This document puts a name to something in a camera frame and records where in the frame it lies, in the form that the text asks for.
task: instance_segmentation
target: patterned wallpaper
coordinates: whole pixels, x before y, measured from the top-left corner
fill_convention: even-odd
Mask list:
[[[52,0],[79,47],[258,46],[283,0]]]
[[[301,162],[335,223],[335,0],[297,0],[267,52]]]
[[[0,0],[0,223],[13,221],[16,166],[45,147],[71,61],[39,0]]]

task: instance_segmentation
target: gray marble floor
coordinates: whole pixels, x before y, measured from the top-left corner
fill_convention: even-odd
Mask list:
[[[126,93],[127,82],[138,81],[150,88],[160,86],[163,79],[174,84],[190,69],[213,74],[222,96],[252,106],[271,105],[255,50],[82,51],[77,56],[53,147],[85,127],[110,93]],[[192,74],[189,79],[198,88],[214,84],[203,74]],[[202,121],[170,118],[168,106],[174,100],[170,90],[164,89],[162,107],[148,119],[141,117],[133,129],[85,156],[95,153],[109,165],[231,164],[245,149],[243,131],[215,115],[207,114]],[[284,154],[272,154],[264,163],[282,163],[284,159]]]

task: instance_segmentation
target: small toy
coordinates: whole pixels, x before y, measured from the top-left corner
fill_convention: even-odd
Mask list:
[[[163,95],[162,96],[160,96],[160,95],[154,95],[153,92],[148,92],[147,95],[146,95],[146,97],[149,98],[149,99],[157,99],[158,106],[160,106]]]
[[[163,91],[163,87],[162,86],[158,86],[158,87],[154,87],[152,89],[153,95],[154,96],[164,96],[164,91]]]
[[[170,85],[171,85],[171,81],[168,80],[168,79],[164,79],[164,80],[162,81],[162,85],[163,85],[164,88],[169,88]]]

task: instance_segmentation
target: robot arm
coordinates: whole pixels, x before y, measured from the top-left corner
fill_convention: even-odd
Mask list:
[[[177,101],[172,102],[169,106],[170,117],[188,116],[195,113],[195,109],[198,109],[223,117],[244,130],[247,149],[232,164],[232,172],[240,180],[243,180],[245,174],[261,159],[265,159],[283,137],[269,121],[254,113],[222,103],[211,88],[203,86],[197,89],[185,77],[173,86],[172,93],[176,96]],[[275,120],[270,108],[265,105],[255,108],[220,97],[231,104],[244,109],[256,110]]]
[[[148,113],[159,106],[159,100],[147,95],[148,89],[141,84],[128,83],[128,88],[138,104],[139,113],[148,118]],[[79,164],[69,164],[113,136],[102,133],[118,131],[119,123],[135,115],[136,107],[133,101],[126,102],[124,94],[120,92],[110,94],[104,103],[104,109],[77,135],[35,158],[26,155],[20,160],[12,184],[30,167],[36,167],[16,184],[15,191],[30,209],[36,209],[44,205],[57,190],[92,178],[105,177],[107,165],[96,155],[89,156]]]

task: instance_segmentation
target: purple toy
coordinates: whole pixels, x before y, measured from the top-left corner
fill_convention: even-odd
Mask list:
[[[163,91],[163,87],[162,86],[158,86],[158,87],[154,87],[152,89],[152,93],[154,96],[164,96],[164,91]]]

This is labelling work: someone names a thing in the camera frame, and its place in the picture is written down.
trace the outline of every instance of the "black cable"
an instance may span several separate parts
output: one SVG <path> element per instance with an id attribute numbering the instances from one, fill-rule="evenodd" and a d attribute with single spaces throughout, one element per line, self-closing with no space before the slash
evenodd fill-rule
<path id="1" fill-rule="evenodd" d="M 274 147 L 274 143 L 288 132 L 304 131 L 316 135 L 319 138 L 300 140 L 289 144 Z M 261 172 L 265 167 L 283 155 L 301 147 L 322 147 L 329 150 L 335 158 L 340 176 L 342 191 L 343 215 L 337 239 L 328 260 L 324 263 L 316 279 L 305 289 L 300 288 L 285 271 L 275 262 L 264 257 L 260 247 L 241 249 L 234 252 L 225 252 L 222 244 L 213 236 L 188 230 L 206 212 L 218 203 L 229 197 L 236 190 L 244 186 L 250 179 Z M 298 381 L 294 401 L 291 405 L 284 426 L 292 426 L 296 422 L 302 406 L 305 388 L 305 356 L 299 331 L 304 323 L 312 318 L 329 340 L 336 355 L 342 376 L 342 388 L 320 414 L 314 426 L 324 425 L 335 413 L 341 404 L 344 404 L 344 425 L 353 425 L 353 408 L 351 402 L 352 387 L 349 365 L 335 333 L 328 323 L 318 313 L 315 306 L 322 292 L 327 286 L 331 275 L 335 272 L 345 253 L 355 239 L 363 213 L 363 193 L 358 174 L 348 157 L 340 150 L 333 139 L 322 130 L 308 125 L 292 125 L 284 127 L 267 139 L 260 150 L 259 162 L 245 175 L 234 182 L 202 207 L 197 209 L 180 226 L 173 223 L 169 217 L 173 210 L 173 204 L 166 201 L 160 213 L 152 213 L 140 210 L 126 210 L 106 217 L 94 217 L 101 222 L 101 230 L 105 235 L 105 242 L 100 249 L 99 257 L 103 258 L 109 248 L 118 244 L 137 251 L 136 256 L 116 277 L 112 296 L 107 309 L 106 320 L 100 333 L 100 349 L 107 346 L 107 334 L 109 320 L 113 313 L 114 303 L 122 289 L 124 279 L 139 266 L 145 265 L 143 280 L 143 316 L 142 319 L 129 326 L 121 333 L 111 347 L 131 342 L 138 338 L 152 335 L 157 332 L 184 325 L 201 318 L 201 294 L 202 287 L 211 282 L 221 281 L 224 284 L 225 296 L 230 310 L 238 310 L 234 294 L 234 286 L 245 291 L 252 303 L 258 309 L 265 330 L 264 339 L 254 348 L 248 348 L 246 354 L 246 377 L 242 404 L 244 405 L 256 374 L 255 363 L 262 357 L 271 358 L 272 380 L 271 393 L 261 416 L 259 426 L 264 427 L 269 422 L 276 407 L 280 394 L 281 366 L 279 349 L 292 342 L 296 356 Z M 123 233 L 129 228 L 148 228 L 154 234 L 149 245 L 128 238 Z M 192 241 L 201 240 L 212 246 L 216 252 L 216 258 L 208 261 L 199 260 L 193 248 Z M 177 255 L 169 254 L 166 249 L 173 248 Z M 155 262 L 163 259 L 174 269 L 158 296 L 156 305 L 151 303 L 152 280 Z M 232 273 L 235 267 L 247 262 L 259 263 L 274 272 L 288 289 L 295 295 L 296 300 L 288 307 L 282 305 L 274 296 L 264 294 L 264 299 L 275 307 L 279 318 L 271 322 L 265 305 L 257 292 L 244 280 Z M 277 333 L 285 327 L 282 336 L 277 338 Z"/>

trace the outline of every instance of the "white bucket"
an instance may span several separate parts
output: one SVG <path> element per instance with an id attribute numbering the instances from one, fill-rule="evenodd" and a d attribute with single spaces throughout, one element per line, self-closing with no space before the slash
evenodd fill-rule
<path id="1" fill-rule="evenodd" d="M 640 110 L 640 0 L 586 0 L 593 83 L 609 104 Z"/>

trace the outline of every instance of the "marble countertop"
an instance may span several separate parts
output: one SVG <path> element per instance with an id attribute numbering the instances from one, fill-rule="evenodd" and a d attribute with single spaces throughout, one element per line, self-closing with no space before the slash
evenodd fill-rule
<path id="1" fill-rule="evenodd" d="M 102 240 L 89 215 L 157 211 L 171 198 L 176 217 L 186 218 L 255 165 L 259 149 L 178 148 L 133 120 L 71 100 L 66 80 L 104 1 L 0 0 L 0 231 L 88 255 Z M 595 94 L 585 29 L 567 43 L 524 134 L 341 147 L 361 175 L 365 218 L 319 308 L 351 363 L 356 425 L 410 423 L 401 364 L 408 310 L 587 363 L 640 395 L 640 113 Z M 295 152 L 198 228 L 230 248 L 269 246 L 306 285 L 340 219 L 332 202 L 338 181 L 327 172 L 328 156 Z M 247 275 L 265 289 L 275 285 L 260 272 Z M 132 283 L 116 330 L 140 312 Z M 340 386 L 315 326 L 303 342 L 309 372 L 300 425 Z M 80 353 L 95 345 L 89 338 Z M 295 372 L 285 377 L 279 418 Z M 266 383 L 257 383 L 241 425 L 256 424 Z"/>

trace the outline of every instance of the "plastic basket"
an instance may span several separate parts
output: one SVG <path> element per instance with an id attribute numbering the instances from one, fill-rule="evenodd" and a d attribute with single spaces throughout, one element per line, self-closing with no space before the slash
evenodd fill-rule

+-------+

* Exercise objective
Return the lines containing "target", taking each one from the listing.

* Exercise answer
target: patterned wallpaper
target: gray marble floor
target: small toy
target: robot arm
target: purple toy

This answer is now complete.